Question

A sum of money is lent out at compound interest for two years at 20% per annum, compound interest being reckoned yearly. If the same sum of money was lent out at compound interest at the same rate per annum, compound interest being reckoned half-yearly, it would have fetched Rs. 482 more by way of interest in two years. Calculate the sum of money lent out.

Answer 1

Hint:Compound interest is the sum of the principle and the interest. Compound interest is generally found by \[A = P{\left( {1 + \dfrac{r}{{100}}} \right)^n}\]where P is the principle on which interest is to be calculated for a given rate\[r\].
In this question, two conditions have been given relating to the rate of interest for which we need to establish the equations and solve them accordingly to get the value of the principal amount. We first need to calculate the amount from the given principle for the first year, which becomes the principal amount for the second year and then, calculate the amount on the principal amount, obtained from the second year. The compound can also be calculated half-yearly, quarterly and monthly.

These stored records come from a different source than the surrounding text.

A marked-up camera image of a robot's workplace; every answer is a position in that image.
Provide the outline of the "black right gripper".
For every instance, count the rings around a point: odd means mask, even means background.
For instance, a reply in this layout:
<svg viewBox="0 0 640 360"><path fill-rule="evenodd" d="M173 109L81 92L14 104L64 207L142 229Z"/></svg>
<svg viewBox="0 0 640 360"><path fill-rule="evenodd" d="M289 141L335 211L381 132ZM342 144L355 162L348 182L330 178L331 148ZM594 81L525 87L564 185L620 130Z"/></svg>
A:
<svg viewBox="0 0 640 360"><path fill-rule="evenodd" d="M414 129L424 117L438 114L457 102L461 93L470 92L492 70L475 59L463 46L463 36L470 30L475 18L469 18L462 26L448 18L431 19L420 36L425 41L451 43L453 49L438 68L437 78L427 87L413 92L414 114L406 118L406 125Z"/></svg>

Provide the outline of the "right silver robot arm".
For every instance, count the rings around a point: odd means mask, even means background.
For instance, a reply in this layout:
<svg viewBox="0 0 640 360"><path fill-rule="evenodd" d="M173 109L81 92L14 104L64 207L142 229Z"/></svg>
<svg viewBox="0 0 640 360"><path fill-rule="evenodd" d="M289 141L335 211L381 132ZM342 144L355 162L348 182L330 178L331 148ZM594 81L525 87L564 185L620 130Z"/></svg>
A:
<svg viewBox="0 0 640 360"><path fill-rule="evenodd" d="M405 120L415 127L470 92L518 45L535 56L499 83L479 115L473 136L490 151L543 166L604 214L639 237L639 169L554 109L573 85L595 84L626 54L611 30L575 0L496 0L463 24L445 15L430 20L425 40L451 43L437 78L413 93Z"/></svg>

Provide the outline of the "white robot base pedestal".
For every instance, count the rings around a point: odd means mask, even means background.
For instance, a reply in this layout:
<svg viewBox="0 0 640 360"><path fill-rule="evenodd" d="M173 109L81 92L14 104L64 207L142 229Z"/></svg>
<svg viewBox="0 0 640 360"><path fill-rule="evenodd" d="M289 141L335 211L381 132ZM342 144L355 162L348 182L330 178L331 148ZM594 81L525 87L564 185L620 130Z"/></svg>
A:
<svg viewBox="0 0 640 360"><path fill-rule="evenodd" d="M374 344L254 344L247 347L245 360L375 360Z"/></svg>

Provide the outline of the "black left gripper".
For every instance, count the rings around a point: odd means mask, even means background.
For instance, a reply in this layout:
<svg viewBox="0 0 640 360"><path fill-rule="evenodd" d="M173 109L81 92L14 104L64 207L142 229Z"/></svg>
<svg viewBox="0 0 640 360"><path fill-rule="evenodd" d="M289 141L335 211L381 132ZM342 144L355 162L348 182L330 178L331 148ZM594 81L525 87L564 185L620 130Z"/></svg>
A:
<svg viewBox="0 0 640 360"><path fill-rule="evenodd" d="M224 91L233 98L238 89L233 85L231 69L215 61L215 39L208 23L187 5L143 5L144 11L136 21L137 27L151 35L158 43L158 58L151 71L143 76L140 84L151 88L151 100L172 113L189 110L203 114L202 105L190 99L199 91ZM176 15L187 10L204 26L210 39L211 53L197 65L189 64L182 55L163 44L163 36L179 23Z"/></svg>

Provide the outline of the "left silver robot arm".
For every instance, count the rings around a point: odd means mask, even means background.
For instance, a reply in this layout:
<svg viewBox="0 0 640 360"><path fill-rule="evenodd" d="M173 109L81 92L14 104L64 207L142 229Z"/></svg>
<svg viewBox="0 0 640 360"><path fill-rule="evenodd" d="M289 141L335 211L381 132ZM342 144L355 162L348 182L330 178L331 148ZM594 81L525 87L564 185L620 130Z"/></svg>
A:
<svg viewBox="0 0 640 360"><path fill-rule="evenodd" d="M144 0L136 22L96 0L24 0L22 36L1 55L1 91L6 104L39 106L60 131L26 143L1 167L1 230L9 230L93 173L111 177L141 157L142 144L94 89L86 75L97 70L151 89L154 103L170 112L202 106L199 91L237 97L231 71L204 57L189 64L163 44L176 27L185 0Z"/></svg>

Complete step-by-step solution:
Let the principal amount be P.
Substitute \[T = 2years\] and \[R = 20\% = \dfrac{{20}}{{100}}\] in the formula \[A = P{\left( {1 + \dfrac{R}{{100}}} \right)^T}\] to get the relation between A and P as:
\[
  A = P{\left( {1 + \dfrac{R}{{100}}} \right)^T} \\
  A = P{\left( {1 + \dfrac{{20}}{{100}}} \right)^2} - - - - (i) \\
 \]
As, interest per year is the difference in the amount and the principal value so, \[{I_y} = A - P\] . Substituting the value of A from equation (i) in \[{I_y} = A - P\], we get:
\[
  {I_y} = P{\left( {1 + \dfrac{{20}}{{100}}} \right)^2} - P \\
   = P{\left( {1 + \dfrac{1}{5}} \right)^2} - P \\
   = P{\left( {\dfrac{6}{5}} \right)^2} - P \\
   = \dfrac{{36P}}{{25}} - P - - - - (ii) \\
 \]
Now, the rate of interest is imposed half-yearly; hence time would be doubled, and the rate must be halved:
So, substitute \[T = 4years\] and \[R' = \dfrac{{20}}{2}\% = 10\% \] in the equation \[A' = P{\left( {1 + \dfrac{{R'}}{{100}}} \right)^T}\] to determine the relation between A and P as:
 \[
  A' = P{\left( {1 + \dfrac{{R'}}{{100}}} \right)^T} \\
   = P{\left( {1 + \dfrac{{10}}{{100}}} \right)^4} \\
   = P{\left( {1 + \dfrac{1}{{10}}} \right)^4} - - - - (iii) \\
 \]
Again, interest per year is the difference in the amount and the principal value so, \[{I_y}' = A' - P\] . Substituting the value of $A'$ from equation (iii) in \[{I_y}' = A' - P\], we get:
\[
  {I_y}' = P{\left( {\dfrac{{11}}{{10}}} \right)^4} - P \\
   = \dfrac{{121 \times 121P}}{{10000}} - P - - - - (iv) \\
 \]
According to the question, the interest accumulated for the half-yearly rate of interest is more than that accumulated for the yearly rate of interest by 482, so \[{I_y}' = {I_y} + 482\] . Substitute the value of $A$ and $A'$ from the equation (ii) and (iv) in the equation \[{I_y}' = {I_y} + 482\] to determine the value of principal amount.
\[
  {I_y}' = {I_y} + 482 \\
= P\left( {\dfrac{{121 \times 121}}{{10000}}} \right) - P = \left( {\dfrac{{36P}}{{25}} - P} \right) + 482 \\
= P\left( {\dfrac{{121 \times 121}}{{10000}}} \right) = \dfrac{{36P}}{{25}} + 482 - - - - (v) \\
 \]
Now, taking all the P’s terms on either side of the equation as:
\[
= \dfrac{{141641P}}{{10000}} - \dfrac{{36P}}{{25}} = 482 \\
= \dfrac{{\left( {14641 \times 25} \right)P - \left( {36 \times 10000} \right)P}}{{10000 \times 25}} = 482 \\
 \]
Cross-multiplying the terms to get the value of P as:
\[
= P\left( {366025 - 360000} \right) = 482 \times 25 \times 10000 \\
= 6025P = 120500 \\
= P = \dfrac{{120500000}}{{6025}} \\
   = 20000 \\
 \]
Hence, the sum of money lent out\[P = 20000\].

Note: Compound interest is the addition of interest to the principal sum of a loan or deposit, or in other words, interest on interest. It is the result of reinvesting interest, rather than paying it out, so that interest in the next period is then earned on the principal sum plus previously accumulated interest.